Selden’s voice failed and he looked at Cleves with sickened eyes.
“I can’t—can’t make you understand how repulsive to me it was to see a wriggling live thing creep out between their fingers and—and go running or scrambling away—little loathsome things with humpy backs that hopped or scurried through the grass——”
“What on earth were these Yezidees doing, Tressa?” asked Cleves almost roughly.
The girl’s white face was marred by the imprints of deepening horror.
“It is the Tchor-Dagh,” she said mechanically. “They are using every resource of hell to destroy me—testing the gigantic power of Evil—as though it were some vast engine charged with thunderous destruction!—and they were testing it to discover its terrific capacity to annihilate——”
Her voice died in her dry throat; she dropped her bloodless visage into both hands and remained seated so.

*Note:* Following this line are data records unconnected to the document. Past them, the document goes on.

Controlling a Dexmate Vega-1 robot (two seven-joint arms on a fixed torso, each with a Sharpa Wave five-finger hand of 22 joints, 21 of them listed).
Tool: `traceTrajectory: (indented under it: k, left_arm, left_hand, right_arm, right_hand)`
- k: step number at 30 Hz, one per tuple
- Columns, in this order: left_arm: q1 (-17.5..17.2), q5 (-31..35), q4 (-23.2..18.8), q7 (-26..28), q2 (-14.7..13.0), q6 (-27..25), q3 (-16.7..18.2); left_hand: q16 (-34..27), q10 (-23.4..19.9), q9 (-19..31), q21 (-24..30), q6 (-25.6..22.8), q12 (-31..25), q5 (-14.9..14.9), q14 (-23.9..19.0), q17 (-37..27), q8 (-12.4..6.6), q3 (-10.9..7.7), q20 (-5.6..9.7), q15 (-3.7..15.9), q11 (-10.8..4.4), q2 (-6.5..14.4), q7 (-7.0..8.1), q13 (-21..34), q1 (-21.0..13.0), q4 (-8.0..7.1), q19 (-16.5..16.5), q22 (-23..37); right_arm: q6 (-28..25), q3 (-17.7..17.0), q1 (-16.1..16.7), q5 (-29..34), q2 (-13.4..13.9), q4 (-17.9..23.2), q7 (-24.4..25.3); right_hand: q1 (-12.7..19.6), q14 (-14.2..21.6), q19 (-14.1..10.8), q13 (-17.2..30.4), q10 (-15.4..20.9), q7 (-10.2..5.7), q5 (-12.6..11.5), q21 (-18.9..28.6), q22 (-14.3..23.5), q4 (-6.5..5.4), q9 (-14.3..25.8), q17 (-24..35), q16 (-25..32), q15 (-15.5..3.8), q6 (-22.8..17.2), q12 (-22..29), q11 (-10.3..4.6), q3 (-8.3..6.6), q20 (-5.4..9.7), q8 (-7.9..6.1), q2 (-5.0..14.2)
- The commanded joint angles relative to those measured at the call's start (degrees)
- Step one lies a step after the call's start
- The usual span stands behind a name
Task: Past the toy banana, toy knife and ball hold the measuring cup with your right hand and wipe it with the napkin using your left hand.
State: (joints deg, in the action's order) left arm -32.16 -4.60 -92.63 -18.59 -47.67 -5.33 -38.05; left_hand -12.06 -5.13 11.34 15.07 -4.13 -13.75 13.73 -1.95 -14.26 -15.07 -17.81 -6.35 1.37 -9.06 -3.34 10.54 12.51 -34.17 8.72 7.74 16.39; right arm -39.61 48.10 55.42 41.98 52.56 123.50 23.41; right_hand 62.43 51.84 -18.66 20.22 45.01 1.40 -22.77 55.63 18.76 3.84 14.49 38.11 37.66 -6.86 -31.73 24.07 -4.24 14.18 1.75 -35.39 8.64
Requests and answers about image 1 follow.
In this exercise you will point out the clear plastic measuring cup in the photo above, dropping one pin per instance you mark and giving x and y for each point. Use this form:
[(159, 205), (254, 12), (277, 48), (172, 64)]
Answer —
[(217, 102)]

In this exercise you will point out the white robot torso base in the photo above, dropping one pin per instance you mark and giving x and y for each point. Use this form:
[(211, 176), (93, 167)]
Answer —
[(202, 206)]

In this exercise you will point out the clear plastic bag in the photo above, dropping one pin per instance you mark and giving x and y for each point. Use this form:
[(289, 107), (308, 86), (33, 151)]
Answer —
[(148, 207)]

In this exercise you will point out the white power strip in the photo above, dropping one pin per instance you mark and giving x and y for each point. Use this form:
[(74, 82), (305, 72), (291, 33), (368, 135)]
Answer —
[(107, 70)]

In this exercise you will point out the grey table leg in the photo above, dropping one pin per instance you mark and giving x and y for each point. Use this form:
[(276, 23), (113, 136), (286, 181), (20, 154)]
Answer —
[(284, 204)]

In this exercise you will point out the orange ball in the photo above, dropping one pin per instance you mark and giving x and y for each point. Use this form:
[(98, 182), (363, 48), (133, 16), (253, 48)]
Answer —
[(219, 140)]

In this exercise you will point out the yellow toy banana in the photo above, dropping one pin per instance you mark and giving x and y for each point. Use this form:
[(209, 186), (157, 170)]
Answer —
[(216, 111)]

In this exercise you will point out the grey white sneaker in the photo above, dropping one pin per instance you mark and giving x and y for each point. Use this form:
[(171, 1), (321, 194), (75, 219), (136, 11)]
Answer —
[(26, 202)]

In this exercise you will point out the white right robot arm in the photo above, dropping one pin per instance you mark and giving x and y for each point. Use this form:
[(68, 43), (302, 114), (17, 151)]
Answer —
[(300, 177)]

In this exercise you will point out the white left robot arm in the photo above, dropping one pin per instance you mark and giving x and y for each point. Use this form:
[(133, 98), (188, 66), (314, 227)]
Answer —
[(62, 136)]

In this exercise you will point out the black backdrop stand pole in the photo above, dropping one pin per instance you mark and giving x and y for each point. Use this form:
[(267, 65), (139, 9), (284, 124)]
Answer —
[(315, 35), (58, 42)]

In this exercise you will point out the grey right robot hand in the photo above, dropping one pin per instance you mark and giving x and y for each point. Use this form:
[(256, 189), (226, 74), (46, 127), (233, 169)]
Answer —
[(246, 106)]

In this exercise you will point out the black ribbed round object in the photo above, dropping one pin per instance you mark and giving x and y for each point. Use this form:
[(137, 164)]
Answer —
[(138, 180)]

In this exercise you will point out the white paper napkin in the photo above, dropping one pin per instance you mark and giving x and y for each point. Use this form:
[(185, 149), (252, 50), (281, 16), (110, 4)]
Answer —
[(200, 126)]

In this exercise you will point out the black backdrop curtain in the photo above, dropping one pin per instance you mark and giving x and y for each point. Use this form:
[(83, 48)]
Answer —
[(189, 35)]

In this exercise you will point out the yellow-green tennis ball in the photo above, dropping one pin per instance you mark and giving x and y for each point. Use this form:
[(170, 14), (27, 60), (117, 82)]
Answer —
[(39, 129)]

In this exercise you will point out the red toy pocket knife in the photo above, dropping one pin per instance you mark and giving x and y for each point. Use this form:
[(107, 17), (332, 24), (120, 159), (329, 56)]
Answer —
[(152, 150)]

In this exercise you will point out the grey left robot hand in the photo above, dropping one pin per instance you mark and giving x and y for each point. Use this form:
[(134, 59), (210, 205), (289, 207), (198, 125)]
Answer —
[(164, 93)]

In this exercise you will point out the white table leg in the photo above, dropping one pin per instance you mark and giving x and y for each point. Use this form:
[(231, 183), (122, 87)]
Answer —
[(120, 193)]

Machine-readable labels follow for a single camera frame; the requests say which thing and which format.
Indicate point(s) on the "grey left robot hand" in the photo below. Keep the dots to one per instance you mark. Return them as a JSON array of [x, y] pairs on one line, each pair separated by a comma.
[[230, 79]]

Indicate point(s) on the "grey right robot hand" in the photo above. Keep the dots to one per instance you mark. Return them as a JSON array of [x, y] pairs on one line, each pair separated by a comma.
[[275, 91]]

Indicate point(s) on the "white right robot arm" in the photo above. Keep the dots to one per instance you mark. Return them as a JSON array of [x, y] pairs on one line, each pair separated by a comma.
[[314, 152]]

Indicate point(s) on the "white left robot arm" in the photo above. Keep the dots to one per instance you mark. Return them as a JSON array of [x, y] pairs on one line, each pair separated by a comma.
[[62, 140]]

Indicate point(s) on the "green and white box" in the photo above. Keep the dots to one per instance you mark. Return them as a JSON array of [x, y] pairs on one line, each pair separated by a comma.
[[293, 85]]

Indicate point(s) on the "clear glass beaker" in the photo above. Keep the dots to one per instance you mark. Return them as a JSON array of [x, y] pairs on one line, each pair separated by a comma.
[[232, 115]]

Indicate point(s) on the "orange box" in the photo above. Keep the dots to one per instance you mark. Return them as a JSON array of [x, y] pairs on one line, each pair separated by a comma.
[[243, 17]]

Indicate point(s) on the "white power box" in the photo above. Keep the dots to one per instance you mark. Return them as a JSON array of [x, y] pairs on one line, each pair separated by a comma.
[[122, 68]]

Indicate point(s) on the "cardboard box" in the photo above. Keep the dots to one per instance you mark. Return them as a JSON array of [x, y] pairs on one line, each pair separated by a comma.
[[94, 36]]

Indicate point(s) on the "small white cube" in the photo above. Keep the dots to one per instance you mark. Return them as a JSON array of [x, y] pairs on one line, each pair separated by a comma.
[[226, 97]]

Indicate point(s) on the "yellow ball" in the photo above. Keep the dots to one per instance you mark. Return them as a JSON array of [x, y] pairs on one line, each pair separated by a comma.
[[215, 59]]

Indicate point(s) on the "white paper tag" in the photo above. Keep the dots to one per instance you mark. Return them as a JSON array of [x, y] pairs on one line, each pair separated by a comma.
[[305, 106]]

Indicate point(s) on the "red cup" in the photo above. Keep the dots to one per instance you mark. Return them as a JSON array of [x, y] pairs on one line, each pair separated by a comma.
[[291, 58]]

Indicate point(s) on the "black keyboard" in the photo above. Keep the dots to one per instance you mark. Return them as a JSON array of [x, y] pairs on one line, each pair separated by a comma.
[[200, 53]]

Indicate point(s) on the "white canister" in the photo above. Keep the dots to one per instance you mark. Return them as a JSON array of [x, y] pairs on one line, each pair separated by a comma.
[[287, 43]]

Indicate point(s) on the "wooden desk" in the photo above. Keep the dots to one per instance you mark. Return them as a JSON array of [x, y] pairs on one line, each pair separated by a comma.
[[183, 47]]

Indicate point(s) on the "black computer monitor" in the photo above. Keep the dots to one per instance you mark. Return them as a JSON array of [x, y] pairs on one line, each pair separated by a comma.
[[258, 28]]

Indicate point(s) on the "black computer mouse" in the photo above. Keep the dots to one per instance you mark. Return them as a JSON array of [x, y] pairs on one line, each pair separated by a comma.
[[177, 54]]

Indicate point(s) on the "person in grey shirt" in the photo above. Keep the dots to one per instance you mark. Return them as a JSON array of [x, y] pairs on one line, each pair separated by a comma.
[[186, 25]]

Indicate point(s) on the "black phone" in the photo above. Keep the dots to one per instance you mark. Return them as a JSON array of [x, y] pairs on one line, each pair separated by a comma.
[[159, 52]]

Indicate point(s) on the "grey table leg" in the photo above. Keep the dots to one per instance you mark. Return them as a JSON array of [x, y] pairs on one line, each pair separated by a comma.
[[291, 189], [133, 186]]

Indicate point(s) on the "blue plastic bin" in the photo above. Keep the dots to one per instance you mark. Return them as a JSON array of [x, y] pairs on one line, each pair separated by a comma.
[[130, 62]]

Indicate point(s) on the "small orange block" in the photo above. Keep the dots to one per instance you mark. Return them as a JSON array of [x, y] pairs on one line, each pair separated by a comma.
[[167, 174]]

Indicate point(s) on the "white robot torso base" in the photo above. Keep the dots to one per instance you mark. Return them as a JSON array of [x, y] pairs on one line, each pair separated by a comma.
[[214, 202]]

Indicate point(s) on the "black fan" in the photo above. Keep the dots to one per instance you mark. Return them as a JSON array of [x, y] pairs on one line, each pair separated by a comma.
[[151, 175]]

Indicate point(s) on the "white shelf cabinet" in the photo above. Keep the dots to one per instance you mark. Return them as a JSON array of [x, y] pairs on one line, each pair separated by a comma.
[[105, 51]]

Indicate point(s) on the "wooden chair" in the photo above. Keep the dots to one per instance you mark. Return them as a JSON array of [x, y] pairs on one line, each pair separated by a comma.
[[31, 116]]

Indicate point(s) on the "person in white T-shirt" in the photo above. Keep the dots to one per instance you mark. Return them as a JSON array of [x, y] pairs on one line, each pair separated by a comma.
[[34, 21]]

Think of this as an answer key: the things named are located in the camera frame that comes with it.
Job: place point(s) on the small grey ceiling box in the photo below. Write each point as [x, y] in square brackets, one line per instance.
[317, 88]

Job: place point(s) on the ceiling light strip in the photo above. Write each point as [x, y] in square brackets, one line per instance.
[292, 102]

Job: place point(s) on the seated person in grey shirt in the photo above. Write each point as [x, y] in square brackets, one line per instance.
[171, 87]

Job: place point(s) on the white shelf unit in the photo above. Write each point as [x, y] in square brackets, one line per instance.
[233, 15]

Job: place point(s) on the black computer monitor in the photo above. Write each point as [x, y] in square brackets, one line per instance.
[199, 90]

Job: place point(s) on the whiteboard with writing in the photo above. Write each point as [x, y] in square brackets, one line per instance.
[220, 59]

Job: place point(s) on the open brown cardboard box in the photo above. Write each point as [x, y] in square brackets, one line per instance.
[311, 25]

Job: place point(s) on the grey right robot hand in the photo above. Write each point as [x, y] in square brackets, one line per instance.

Both men looked at her in silence, not daring to interfere. Finally the girl lifted her pallid face from her hands.
“That is what they were doing,” she said in a dull voice. “Out of inanimate earth they were making things animate—living creatures—to—to test the hellish power which they are storing—concentrating—for my destruction.”
“What is their purpose?” asked Cleves harshly. “What do these Mongol Sorcerers expect to gain by making little live things out of lumps of garden dirt?”
“They are testing their power,” whispered the girl.